• What is being asked:
Search the data for the string "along" and copy each line where it turns up.

• Raw data:
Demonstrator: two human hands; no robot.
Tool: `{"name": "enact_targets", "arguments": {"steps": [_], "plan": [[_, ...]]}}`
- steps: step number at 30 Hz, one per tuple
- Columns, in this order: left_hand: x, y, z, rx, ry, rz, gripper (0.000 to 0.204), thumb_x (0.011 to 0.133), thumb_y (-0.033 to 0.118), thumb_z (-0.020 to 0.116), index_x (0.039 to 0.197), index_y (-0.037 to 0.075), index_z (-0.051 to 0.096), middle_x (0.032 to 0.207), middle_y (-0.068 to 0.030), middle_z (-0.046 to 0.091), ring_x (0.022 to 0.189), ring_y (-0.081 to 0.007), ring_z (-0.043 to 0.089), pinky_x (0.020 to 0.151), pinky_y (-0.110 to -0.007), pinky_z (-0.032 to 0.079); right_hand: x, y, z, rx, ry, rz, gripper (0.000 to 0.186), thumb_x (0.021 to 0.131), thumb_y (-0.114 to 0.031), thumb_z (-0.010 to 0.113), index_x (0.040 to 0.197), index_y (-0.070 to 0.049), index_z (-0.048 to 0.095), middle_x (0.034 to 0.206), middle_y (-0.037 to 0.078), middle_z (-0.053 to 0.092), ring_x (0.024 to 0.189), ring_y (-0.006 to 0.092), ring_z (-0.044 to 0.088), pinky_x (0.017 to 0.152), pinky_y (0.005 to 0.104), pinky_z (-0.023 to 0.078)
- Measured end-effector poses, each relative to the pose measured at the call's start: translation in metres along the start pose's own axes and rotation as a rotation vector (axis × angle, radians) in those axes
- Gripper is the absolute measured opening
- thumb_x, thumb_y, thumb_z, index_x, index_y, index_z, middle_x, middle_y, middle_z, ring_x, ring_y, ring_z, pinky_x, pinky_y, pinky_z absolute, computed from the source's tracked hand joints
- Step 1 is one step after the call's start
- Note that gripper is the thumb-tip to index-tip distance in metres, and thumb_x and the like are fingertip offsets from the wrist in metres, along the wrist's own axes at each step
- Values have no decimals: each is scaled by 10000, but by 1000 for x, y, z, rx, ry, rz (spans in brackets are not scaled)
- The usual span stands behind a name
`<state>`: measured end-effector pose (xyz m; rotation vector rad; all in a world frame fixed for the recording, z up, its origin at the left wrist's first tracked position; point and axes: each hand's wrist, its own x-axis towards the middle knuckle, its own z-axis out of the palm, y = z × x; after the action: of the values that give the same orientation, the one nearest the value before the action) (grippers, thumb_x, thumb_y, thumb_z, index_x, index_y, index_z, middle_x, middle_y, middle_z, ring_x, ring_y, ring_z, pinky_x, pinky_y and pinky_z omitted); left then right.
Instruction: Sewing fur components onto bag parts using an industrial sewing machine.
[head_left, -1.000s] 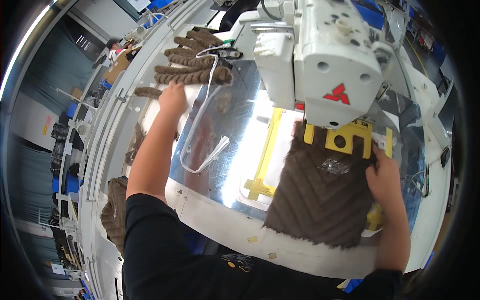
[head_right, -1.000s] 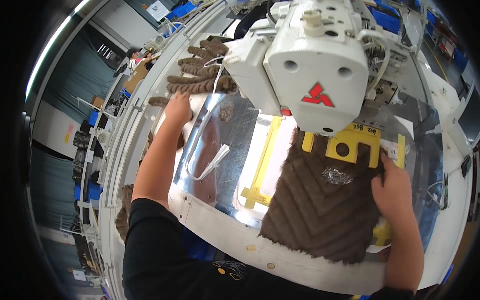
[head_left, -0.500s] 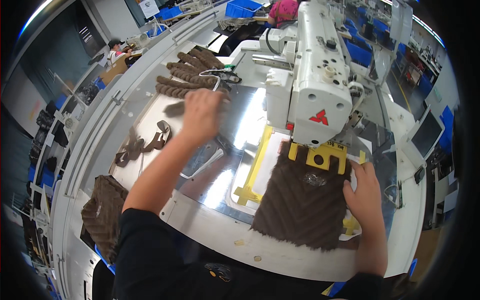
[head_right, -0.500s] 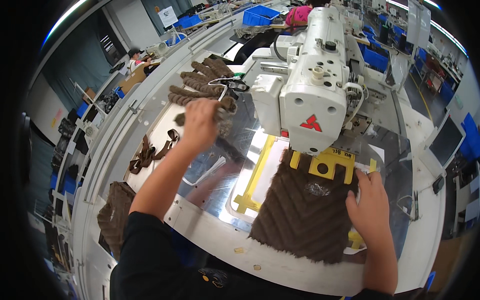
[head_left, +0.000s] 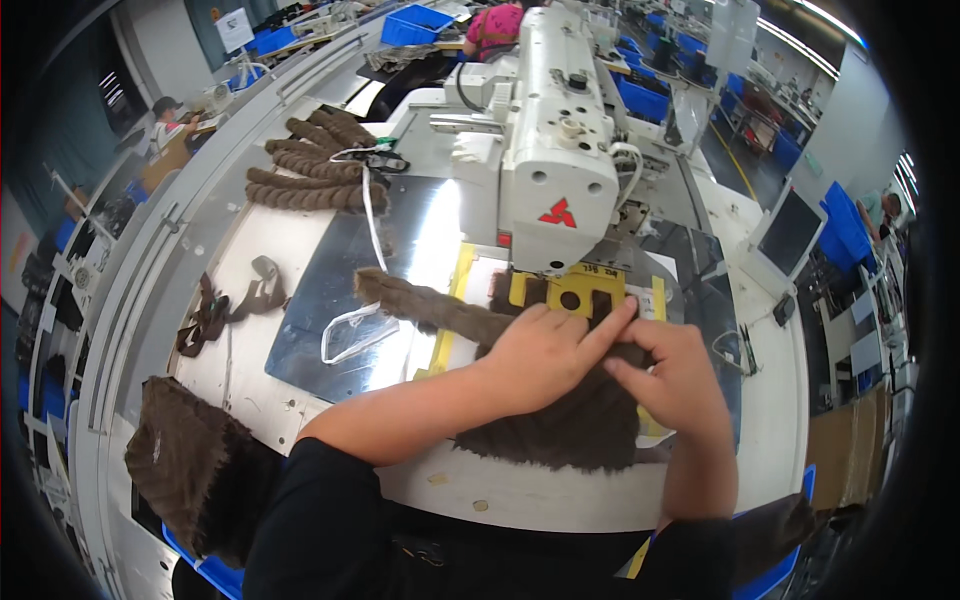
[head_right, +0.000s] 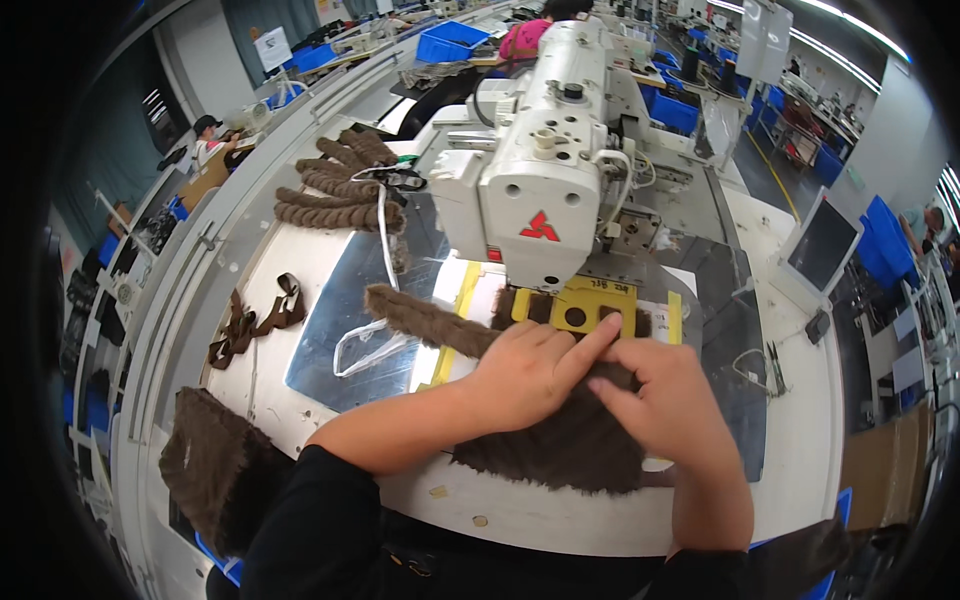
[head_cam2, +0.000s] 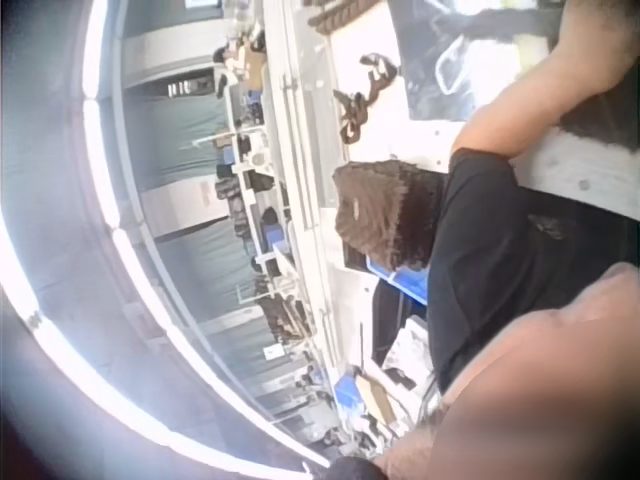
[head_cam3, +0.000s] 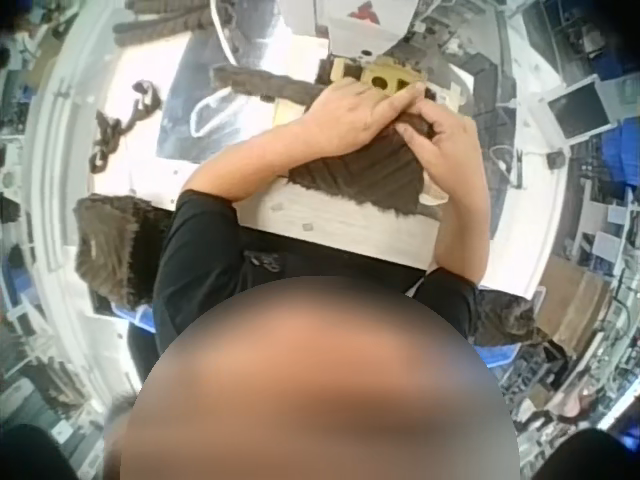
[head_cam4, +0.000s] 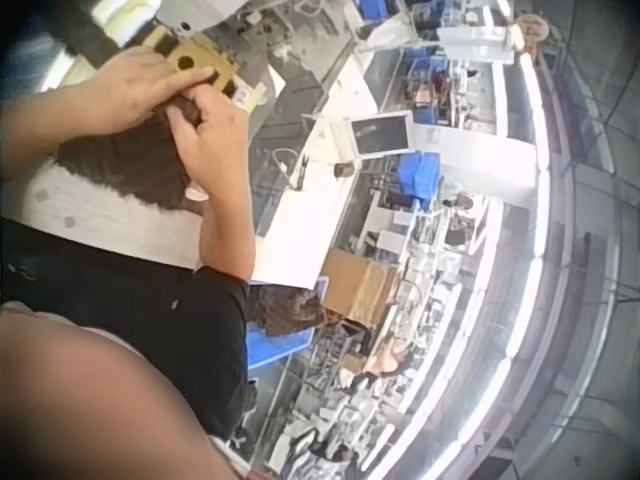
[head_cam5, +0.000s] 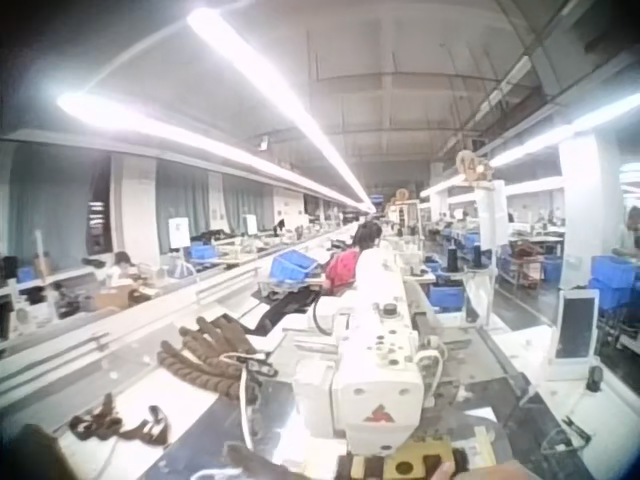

• Reply to the task:
- Measured end-effector poses, each relative to the pose measured at the call's start: translation in metres along the start pose's own axes and rotation as a rotation vector (axis × angle, radians) in those axes
- Note that gripper is the thumb-tip to index-tip distance in metres, and thumb_x and the like are fingertip offsets from the wrist in metres, along the wrist's own axes at each step

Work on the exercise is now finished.